Whooshh Creates Safe and Affordable Fish Passage System — Good for Fish and Good for Hydro

National Hydropower Assoc
The HydroElectric
Published in
4 min readMay 2, 2018

For years, the hydropower industry has spent hundreds of millions of dollars on environmental enhancement, including installing safe and efficient fish passage systems. While these systems continue to be a successful solution for transporting fish, Seattle-based Whooshh Innovations came up with an innovative solution to take fish passage to the next level — and not just from one side of the dam to the other.

Whooshh Innovations’ fish passage system represents fish and hydro in harmony. The system requires a few months to install, is much more cost-effective and provides safe passage for select fish species. The system also autonomously measures, counts and sorts fish that pass through the system, with the ability to cull out invasive species in the process.

A pilot of the Whooshh Fish Passage System was installed at the Cle Elum Dam, a 165-foot, earth-filled dam on Washington’s Cle Elum River. Sponsored by the United States Bureau of Reclamation (USBR), the project uses a 1,700-foot long, 180-foot high modular fish passage system that can accommodate the river’s 70-vertical-foot reservoir fluctuation.

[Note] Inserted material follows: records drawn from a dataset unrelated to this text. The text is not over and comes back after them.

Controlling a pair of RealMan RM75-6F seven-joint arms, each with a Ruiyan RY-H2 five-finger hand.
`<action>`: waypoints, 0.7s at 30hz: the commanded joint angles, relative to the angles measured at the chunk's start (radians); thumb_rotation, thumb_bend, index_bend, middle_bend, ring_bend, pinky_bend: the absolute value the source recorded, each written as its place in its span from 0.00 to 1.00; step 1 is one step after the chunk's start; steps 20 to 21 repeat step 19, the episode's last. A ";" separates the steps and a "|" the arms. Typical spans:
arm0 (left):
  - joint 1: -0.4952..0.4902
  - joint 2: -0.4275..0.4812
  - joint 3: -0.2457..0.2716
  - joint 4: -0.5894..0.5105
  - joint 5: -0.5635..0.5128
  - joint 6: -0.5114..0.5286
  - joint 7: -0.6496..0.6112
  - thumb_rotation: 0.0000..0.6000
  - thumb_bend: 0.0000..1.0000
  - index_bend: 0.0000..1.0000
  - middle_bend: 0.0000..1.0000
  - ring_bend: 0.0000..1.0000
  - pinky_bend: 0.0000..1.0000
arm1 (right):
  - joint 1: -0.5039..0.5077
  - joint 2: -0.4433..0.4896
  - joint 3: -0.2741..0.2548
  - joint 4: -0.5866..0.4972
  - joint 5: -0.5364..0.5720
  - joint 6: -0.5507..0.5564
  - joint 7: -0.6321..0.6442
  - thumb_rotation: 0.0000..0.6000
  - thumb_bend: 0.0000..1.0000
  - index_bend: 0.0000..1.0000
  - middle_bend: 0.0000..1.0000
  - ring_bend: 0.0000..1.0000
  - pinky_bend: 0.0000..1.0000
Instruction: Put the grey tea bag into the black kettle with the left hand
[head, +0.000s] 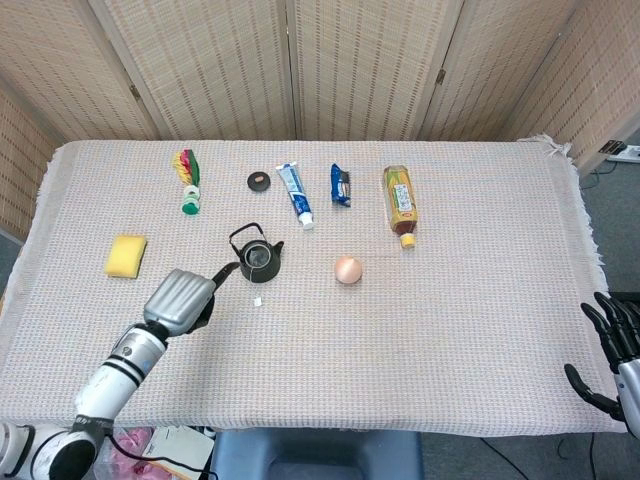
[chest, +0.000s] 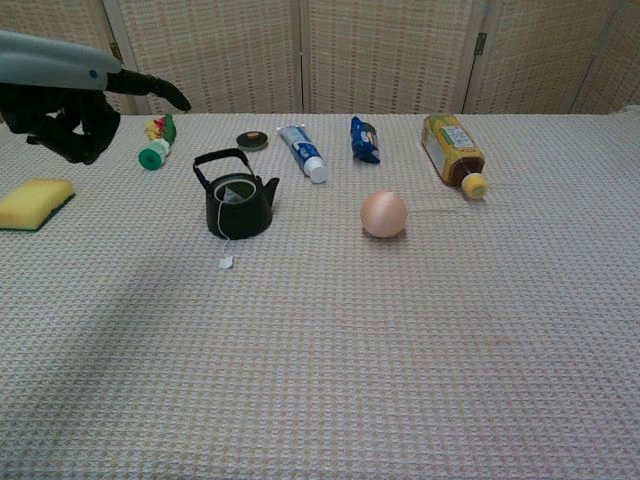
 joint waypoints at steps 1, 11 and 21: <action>0.378 0.045 0.162 0.040 0.413 0.325 -0.074 1.00 0.30 0.00 0.15 0.17 0.43 | 0.005 -0.002 0.000 -0.004 0.004 -0.010 -0.010 1.00 0.26 0.00 0.00 0.00 0.00; 0.751 -0.178 0.085 0.424 0.434 0.542 -0.165 1.00 0.26 0.00 0.00 0.02 0.28 | 0.035 -0.012 -0.006 -0.031 0.019 -0.090 -0.079 1.00 0.26 0.00 0.00 0.00 0.00; 0.836 -0.226 0.019 0.547 0.462 0.524 -0.196 1.00 0.22 0.00 0.00 0.00 0.27 | 0.041 -0.030 0.004 -0.041 0.044 -0.109 -0.140 1.00 0.26 0.00 0.00 0.00 0.00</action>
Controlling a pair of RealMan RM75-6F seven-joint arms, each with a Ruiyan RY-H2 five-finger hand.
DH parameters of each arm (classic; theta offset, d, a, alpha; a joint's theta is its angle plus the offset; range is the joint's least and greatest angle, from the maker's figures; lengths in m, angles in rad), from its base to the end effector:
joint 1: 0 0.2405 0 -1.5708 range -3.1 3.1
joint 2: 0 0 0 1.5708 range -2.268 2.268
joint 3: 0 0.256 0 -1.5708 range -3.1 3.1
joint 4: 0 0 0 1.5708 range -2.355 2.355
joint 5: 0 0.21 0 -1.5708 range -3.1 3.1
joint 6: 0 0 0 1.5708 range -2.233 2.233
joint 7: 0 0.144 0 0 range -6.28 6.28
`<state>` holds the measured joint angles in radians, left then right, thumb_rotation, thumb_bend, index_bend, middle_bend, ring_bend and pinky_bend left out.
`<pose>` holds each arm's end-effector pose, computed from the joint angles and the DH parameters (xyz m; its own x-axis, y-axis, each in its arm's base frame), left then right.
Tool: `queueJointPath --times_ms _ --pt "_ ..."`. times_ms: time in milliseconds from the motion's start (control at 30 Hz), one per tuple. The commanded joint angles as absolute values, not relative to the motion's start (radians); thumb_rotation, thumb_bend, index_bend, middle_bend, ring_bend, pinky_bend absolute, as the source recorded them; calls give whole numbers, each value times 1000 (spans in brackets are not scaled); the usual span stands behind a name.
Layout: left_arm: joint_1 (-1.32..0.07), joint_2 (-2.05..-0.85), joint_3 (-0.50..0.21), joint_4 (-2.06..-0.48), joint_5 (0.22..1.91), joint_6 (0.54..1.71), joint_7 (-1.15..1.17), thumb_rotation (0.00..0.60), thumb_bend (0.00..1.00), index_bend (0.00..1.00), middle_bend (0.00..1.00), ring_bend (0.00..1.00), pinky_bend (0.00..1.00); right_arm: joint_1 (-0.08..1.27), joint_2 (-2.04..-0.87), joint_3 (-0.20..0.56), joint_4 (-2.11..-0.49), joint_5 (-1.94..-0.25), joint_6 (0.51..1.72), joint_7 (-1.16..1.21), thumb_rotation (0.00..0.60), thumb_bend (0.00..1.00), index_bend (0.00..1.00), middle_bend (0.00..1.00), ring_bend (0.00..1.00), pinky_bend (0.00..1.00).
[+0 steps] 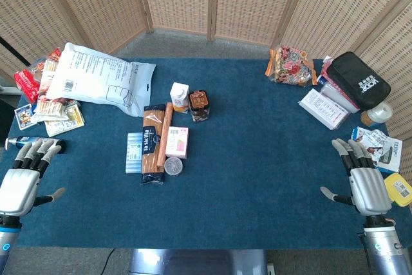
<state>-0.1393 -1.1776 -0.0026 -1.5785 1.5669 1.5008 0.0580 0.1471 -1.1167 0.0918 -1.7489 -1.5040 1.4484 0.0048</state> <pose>-0.2965 0.1872 0.1352 0.4332 0.0074 0.9013 0.8946 -0.1255 -0.4290 -0.2681 -0.2042 0.1490 0.2629 0.0070 0.9648 -0.9606 -0.0914 0.2624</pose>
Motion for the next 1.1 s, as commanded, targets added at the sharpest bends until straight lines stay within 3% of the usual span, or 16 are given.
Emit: queueJointPath --times_ms 33,467,600,767,1100 --pt "-139 -1179 -1 -1573 1568 1497 58 600 3 144 0 0 0 147 -1117 91 -1749 -1505 1448 5 600 0 0 0 0 0" --pt "-200 -1233 -26 -1494 1558 1408 78 600 3 149 0 0 0 146 -1116 93 -1751 -1495 1445 6 600 0 0 0 0 0" --pt "-254 -1272 -48 -1428 1586 1380 89 600 2 106 0 0 0 147 -1115 92 -1753 -1497 1445 7 600 0 0 0 0 0" --pt "-339 -1342 -79 -1349 1626 1336 115 600 2 4 0 0 0 144 -1109 95 -1758 -1496 1450 11 600 0 0 0 0 0" --pt "-509 -1549 -127 -1153 1582 1155 177 600 1 0 0 0 0 142 -1100 98 -1754 -1495 1454 45 600 0 0 0 0 0"
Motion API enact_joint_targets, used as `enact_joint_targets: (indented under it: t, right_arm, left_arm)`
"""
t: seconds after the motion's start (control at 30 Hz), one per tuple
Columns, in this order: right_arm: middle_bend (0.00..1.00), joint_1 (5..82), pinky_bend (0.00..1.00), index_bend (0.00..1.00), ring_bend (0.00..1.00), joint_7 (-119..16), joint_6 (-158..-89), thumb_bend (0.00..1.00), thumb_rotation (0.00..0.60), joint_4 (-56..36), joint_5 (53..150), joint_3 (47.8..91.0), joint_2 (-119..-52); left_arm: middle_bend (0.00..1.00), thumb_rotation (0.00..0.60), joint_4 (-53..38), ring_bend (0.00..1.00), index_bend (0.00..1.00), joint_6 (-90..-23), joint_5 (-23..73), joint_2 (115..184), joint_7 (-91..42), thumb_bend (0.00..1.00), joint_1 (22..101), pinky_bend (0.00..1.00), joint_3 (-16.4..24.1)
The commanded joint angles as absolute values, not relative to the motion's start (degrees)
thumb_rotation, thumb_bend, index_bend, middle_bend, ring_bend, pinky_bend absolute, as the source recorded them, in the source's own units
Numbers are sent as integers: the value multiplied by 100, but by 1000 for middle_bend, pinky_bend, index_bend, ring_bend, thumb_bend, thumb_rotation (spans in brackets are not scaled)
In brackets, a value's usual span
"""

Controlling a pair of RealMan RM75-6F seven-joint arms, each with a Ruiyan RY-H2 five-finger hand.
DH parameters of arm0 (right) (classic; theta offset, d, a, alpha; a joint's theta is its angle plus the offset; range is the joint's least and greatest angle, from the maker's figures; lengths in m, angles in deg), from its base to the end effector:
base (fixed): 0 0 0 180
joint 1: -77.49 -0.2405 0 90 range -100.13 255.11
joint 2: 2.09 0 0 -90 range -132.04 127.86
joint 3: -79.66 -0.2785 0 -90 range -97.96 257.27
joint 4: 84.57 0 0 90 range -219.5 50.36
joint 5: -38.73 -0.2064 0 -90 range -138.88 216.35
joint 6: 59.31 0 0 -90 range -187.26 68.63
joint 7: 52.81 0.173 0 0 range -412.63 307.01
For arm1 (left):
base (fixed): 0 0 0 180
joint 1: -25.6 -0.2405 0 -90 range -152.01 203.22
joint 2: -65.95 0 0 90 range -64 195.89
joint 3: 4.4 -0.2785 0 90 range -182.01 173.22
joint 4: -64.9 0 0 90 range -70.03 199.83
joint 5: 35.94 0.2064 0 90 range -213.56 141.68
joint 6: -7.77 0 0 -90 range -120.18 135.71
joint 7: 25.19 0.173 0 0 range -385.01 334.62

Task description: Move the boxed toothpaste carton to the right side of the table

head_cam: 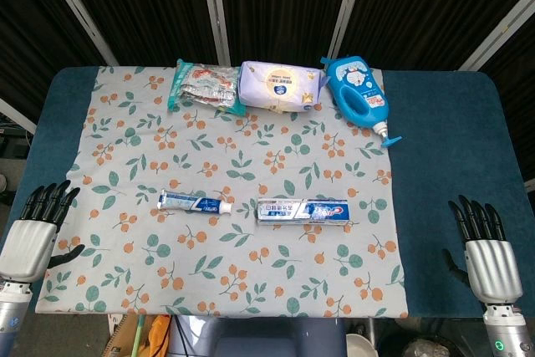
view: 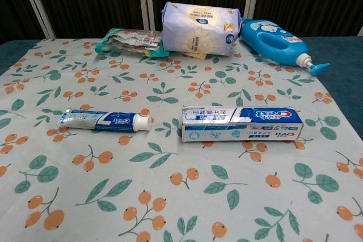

The Whooshh system installation began on April 17, 2017. Less than 2.5 months later, it was ready for use. In mid-July 2017, sockeye salmon began moving through the system, traveling 1,700 feet (including a 180-foot rise) and exiting into the reservoir above with a total travel time averaging approximately sixty seconds.

Building on a 2009 sockeye reintroduction effort initiated by the Yakama Nation, USBR and the Yakima River Basin Integrated Water Resource Management Plan, the Whooshh System design allowed the sockeye to successfully pass over the Cle Elum dam for the first time in 100 years without requiring trap and haul.

The Whooshh system relies on misted air rather than a column of water to move fish of many shapes and sizes without injury at a fast but controlled and gentle speed. The Whooshh System also has demonstrated its efficacy through numerous third-party evaluations studying fish safety, stress, health, migration, homing, mortality, reproduction and behavior.

“The fish fly right through without so much as a scratch,” says Research Scientist Yakama Nation Fisheries Mark Johnston. “Also, you won’t have to divert water, as you do in a ladder system. Out here, the economy is all about agriculture, and water is gold. That’s what makes Whooshh such a great concept.”

Because the system is modular, accommodates any fish species, and can meet the needs of high and low-head dams, it marks the beginning of affordable and effective solutions for fish passage over non-powered U.S. dams — enabling the growth of hydropower without building new dams.

“The Whooshh System does not require water be used to assist the fish up and over the dam,” says Whoosh Innovations’ Director Michael Messina. “In typical fish passage systems, up to 10 percent of water flow is diverted from the production of hydropwer. If an existing dam switched to our system, it could increase hydropower production by directing all that water through the turbines and get the fish over the dam faster and with less stress. This increases power production at existing dams without adding new generation capacity and also helps make it easier and more affordable to bring new generation to non-power dams.”

“Certainly there is an obvious economic opportunity to increase revenue for the hydropower operator, but there is also the assurance that you are not creating increased operation and maintenance expenses by passing invasive species and undertaking endless adaptive management,” says CEO Vince Bryan III.

This successful effort earned Whooshh Innovations a National Hydropower Association 2018 Outstanding Stewards of America’s Waters Recreational, Environmental, & Historical Enhancement Award.

“The Whooshh Fish Passage System is an innovative technology,” said Linda Church Ciocci, NHA Executive Director. “It doesn’t just allow for successful, affordable and safe fish passage, but it also allows for better documentation and control of invasive species.”